What needs to be done: The lines below that include the word "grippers" are to be reported.

Exercise data:

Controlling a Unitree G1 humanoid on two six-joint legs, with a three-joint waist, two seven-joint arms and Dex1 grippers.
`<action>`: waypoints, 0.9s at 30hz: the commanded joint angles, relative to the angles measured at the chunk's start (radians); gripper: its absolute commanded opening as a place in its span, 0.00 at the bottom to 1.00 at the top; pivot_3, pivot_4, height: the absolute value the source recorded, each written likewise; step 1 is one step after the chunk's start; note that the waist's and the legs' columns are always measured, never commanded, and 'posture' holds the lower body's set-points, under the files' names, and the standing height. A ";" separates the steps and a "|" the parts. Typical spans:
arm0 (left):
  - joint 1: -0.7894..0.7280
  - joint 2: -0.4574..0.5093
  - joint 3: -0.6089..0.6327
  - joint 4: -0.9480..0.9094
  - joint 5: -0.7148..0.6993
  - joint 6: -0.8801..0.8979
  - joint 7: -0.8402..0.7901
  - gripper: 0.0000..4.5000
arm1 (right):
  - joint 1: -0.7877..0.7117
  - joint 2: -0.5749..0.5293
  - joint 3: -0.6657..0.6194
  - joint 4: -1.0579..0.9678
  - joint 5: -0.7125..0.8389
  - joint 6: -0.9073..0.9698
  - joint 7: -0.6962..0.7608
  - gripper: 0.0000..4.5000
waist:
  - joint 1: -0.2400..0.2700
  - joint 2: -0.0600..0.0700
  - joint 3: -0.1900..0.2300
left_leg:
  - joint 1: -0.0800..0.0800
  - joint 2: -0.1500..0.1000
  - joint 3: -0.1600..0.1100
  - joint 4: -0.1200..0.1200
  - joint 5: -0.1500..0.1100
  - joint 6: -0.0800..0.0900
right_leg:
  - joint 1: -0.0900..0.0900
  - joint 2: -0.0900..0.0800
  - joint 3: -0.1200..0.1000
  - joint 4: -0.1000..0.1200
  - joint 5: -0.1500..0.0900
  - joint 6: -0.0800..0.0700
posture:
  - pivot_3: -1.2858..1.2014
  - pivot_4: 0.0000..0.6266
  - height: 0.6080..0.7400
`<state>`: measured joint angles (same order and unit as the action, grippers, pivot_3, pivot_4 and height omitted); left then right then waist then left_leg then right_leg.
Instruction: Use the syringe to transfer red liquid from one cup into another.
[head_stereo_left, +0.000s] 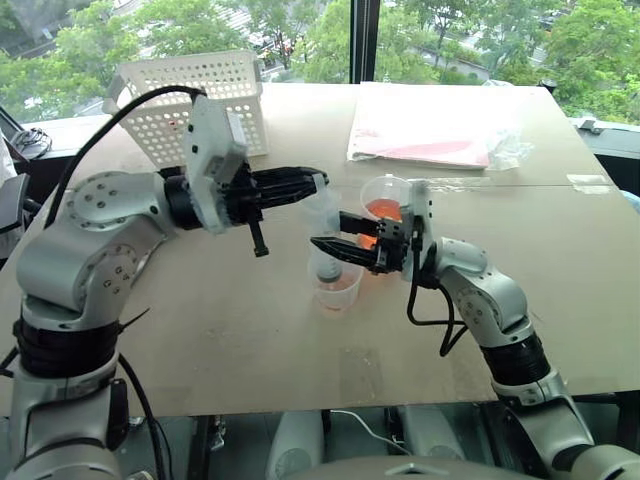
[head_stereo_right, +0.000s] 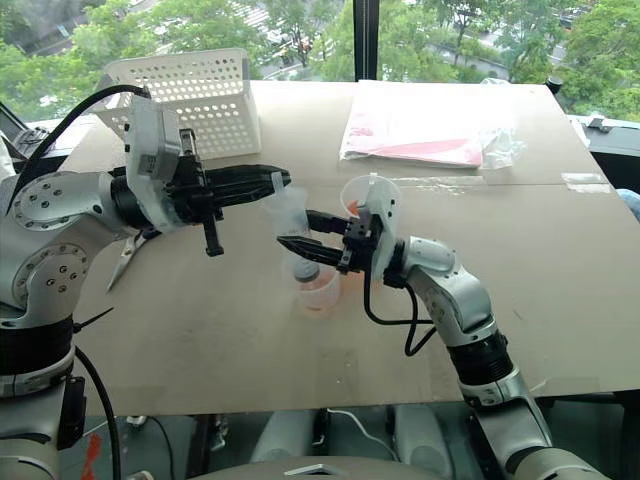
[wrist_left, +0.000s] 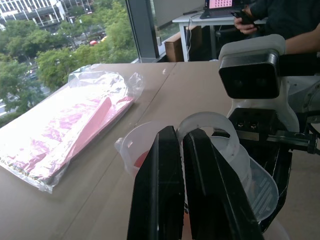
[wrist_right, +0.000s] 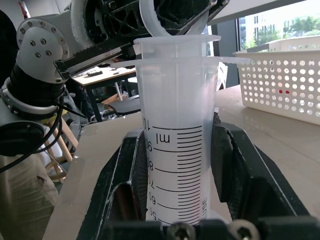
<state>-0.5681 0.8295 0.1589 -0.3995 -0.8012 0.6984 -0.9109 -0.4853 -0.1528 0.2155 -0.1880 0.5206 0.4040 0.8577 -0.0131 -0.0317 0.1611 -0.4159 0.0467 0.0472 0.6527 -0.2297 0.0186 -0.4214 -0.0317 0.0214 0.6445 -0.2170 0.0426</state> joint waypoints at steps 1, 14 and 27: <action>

Reply:
Controlling a Unitree G1 humanoid on two six-joint legs, with a three-joint waist, two seven-joint arms and Dex1 grippers.
`<state>`: measured joint angles (same order and unit as the action, grippers, pivot_3, pivot_4 and height omitted); left then right then waist then left_leg then right_leg.

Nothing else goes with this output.